Захар Прилепин - Грех (сборник)
– Стой! – заорал я, едва не задохнувшись от ужаса.
Крик мой и сорвал чеченца с места – он, подпрыгнув, помчался по пустырю, сразу скувыркнулся, зацепился за проволоку, поднялся, сделал ещё несколько шагов и получил отличную пулю в затылок.
Примат обернулся ко мне. В его руке был пистолет.
Я молчал. Говорить уже было нечего.
Через минуту примчал командир, и с ним несколько наших костоломов.
– Что случилось? – спросил он, глядя на пацанов: нет ли на ком драных ранений, крови и прочих признаков смерти.
– При попытке к бегству… – начал Примат.
– Отставить, – сказал командир и секунду смотрел Примату в глаза.
– Одно слово: примат, – с трудом выдавил он из себя и сплюнул.
Я вспомнил, как мы весенней влажной ночью собирались в Чечню. Получали оружие, цепляли подствольники, склеивали рожки изолентой, уминали рюкзаки, подтягивали разгрузки, много курили и хохотали.
Жена Примата пришла то ли в четыре ночи, то ли в пять утра и стояла посередь коридора с чёрными глазами.
Завидев её, Гном пропал без вести в раздевалке: сидел там, тихий и даже немножко подавленный.
Примат подошёл к жене, они молча смотрели друг на друга.
Проходя мимо них, даже самые буйные пацаны отчего-то замолкали.

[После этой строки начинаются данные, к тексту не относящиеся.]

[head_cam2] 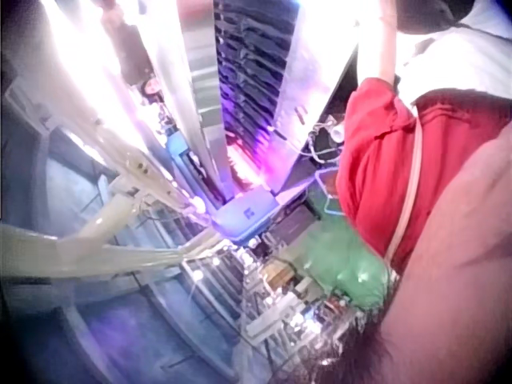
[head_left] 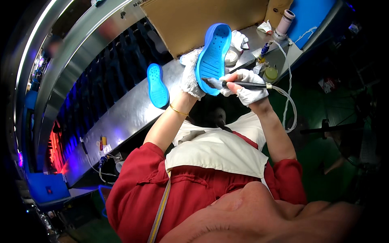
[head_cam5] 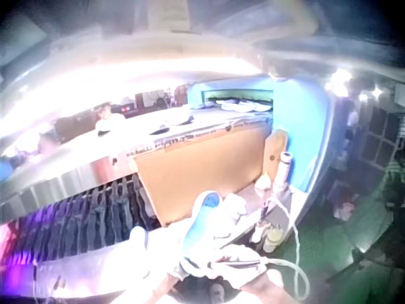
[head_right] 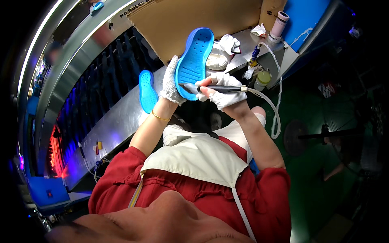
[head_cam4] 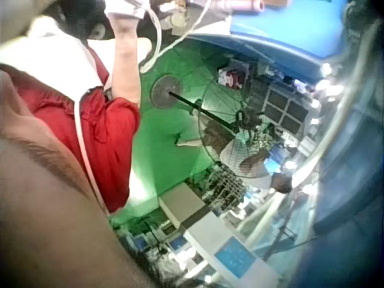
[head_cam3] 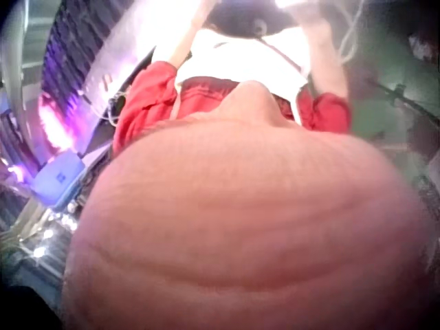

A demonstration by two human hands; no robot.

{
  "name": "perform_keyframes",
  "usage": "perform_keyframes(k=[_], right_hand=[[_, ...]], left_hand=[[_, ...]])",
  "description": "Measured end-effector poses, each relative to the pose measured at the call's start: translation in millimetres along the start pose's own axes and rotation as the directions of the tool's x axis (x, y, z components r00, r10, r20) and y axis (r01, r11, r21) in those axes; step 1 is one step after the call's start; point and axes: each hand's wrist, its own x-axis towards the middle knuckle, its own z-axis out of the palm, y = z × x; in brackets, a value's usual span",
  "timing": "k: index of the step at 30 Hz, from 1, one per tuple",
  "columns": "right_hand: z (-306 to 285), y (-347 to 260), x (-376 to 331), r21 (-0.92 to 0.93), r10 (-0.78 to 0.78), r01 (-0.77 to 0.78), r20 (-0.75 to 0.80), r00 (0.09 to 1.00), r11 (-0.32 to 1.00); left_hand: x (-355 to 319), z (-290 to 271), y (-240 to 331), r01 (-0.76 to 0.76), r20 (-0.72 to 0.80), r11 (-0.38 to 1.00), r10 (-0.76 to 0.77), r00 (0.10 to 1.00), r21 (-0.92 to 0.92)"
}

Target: The person applies adhesive to the undersides of blue shoe insoles using a brush and then places them onto a moving conveyor belt.

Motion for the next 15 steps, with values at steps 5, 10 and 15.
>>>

Я тоже прошёл молча, женщина увидела меня и кивнула; неожиданно я заметил, что она беременна, на малом сроке, но уже уверенно и всерьёз – под нож точно не ляжет.
Лицо Примата было спокойным и далёким, словно он уже пересек на борту половину чернозёмной Руси и завис над горами, выглядывая добычу. Но потом он вдруг встал на одно колено и послушал вспухший живот. Не знаю, что он там услышал, но я очень это запомнил: коридор, полный вооружённых людей, чёрное железо и чёрный мат, а посередь всего под жёлтой лампой стоит белый человек, ухо к скрытому плоду прижав.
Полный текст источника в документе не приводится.